RetroactiveTransformerEncoderLayer¶

class continual.RetroactiveTransformerEncoderLayer(d_model, nhead, dim_feedforward=2048, dropout=0.1, activation=<function relu>, layer_norm_eps=1e-05, device=None, dtype=None, sequence_len=None)[source]¶

Continual Retroactive Transformer Encoder layer.

When a new token is received, it computes the updated attention values corresponding to prior tokens as well.
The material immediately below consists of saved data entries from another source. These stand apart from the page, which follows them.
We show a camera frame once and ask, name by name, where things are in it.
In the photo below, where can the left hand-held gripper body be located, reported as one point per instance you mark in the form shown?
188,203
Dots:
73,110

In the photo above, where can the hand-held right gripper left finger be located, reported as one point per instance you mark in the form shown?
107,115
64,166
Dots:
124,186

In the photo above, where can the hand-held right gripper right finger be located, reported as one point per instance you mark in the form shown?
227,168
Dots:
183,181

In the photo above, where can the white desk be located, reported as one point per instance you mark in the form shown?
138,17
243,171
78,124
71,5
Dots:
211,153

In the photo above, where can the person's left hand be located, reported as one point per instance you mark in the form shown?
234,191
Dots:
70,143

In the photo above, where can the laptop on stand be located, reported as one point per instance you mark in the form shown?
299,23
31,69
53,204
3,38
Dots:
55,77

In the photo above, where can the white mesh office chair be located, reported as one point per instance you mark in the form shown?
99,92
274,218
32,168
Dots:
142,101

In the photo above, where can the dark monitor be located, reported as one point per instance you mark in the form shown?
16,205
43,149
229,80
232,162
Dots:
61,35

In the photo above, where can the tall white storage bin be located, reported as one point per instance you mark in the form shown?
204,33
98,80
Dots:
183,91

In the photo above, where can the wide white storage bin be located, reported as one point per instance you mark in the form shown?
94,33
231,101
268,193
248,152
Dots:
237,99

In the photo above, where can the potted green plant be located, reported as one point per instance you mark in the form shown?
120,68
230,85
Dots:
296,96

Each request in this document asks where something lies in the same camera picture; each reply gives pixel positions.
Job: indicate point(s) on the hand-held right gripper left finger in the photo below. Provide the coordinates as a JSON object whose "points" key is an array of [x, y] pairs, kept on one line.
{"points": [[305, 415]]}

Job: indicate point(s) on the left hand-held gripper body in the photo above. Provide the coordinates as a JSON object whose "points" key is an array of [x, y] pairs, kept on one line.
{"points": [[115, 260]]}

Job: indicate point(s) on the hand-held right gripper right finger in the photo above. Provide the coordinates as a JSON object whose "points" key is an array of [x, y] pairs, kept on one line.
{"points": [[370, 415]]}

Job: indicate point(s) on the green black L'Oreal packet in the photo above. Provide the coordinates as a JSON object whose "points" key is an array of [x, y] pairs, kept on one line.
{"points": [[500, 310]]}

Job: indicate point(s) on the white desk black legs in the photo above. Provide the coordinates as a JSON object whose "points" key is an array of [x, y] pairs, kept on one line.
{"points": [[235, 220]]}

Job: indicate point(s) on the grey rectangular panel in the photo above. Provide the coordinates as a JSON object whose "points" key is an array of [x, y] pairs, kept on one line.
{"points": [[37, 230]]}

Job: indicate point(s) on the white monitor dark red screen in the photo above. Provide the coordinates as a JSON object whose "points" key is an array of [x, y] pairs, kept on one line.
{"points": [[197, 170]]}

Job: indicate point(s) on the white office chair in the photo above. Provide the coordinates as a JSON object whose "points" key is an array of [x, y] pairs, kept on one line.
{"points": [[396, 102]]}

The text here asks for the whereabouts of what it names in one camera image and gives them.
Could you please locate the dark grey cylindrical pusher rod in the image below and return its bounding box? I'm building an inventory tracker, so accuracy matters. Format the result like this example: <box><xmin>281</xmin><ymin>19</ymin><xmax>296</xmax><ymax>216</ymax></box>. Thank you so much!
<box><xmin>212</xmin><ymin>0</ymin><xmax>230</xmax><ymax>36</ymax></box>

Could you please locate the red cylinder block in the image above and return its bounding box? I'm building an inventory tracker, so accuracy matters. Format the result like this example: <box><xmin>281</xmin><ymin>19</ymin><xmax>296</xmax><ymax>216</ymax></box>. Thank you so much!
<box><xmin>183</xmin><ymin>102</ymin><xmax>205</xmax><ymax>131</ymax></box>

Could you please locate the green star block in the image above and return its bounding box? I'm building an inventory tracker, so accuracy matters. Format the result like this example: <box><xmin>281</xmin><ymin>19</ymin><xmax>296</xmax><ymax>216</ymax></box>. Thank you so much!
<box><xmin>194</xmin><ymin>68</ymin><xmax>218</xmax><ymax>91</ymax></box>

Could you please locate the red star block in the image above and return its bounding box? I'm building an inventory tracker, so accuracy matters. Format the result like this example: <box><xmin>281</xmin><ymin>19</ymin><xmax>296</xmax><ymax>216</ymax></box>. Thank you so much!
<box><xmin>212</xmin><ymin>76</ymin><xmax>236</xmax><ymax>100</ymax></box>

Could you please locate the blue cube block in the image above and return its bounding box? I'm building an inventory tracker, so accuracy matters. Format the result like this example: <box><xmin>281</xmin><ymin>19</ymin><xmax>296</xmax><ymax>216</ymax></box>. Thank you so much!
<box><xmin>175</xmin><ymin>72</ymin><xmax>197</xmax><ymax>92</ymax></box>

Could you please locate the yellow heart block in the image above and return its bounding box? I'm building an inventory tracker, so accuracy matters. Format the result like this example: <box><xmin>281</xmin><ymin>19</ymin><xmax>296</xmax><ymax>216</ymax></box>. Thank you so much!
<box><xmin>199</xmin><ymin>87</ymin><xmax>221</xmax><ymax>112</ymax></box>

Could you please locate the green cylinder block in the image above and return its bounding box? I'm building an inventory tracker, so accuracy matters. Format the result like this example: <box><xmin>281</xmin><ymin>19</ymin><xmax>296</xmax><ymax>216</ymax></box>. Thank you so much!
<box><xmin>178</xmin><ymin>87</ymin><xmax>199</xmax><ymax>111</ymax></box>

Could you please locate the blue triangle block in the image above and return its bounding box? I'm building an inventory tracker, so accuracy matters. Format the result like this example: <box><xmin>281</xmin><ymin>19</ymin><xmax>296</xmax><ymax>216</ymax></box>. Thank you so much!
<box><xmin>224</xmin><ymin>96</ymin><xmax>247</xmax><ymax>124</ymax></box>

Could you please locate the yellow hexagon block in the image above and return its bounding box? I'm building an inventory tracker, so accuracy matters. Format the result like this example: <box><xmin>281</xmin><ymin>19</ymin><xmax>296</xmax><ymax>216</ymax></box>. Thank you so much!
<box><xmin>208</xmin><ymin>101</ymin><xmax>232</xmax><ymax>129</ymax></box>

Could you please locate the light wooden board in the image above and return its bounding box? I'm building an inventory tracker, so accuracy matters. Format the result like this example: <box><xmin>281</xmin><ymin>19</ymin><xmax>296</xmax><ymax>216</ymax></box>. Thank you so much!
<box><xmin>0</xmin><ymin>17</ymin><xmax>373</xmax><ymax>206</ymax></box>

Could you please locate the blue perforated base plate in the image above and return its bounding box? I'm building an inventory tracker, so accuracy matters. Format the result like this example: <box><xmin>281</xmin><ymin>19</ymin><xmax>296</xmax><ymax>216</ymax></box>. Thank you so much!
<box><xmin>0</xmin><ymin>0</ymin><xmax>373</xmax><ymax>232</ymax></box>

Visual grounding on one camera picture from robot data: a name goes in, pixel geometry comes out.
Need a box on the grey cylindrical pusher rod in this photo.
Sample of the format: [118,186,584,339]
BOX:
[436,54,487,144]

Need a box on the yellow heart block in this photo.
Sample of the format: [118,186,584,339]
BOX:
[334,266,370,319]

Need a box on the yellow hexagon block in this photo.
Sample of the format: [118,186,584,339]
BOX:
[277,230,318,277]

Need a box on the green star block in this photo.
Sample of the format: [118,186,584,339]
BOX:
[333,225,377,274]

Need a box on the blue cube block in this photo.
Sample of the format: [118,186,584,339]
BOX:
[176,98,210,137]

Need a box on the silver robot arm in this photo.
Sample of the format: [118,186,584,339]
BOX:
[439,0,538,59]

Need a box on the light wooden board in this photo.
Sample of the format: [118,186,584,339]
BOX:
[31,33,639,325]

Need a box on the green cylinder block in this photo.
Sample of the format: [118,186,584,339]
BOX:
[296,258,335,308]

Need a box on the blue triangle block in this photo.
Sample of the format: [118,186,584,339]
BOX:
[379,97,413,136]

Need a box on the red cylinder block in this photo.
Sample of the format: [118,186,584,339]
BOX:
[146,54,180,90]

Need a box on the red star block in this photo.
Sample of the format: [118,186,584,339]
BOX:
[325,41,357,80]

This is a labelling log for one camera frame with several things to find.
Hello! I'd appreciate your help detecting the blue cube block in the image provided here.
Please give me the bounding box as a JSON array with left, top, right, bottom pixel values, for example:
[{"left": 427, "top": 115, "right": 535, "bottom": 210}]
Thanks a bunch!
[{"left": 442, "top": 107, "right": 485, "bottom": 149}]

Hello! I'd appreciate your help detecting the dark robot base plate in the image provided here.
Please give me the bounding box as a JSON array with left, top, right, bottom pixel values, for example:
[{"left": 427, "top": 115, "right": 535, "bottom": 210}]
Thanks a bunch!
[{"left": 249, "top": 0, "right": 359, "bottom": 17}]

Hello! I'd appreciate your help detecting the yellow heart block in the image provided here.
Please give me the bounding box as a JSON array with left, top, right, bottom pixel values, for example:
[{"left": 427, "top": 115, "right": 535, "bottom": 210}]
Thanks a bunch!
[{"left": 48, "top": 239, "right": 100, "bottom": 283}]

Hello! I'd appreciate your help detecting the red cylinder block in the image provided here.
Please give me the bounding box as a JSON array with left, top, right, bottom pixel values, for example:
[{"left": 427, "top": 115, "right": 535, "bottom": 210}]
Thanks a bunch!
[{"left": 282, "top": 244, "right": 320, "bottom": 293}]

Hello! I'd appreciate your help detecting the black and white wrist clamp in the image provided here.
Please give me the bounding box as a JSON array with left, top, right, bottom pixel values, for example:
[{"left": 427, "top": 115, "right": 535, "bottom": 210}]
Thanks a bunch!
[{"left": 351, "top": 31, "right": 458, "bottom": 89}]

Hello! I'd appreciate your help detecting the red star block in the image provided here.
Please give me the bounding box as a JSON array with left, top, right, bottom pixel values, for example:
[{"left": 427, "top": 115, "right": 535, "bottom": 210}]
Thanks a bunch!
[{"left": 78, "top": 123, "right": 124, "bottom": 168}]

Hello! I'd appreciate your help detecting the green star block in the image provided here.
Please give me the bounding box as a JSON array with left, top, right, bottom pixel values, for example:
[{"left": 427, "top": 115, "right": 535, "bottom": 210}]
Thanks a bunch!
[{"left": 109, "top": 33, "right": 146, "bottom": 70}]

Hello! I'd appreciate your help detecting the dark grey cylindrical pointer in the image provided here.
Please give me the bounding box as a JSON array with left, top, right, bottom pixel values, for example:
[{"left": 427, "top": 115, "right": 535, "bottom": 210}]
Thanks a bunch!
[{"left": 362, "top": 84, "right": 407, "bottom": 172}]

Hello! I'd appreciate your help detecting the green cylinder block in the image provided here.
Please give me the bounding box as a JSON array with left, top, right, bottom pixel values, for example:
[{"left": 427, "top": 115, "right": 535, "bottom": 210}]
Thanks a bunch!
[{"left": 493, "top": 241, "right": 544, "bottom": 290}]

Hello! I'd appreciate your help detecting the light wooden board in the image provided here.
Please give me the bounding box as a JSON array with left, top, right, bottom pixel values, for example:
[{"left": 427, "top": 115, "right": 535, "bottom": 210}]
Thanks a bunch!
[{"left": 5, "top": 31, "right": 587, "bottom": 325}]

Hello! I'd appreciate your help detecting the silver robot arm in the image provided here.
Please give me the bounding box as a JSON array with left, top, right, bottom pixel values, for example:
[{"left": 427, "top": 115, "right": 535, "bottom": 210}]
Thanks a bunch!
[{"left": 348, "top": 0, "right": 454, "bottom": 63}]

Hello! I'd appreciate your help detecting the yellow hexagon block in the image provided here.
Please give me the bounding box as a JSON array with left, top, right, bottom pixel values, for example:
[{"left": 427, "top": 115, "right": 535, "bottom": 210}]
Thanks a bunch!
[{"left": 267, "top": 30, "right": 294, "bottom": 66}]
The continual formulation of the Transformer Encoder Layer was proposed by Hedegaard et al. in “Continual Transformers: Redundancy-Free Attention for Online Inference”. https://arxiv.org/abs/2201.06268 (paper) https://www.youtube.com/watch?v=gy802Tlp-eQ (video).

Note

In order to handle positional encoding correctly for continual input streams, the RecyclingPositionalEncoding should be used together with this module.

Parameters:

d_model (int) – the number of expected features in the input (required).
nhead (int) – the number of heads in the multiheadattention models (required).
dim_feedforward (int) – the dimension of the feedforward network model (default=2048).
dropout (float) – the dropout value (default=0.1).
activation (Union[Module, Callable[[Tensor], Tensor]]) – the activation function of the intermediate layer, can be a string (“relu” or “gelu”) or a unary callable. Default: relu.
layer_norm_eps (float) – the eps value in layer normalization components (default=1e-5).
device – torch device to initialize layer on. Defaults to None.
dtype – datatype of layer parameters. Defaults to None.
sequence_len (Optional[int]) – length of token-sequence to perform attention across. Defaults to None.

Examples:

encoder_layer = co.RetroactiveTransformerEncoderLayer(
    d_model=512, nhead=8, sequence_len=32, dropout=0.0
)
x = torch.rand(10, 512, 32)  # (N, E, T)

# corresponds to torch.nn.TransformerEncoderLayer
out = encoder_layer.forward(x)

# continual inference API
firsts = encoder_layer.forward_steps(x[:,:,:-1])
last = encoder_layer.forward_step(x[:,:,-1])

assert firsts is None  # The module first needs to observe ``sequence_len`` values
assert torch.allclose(out, last, atol=1e-6)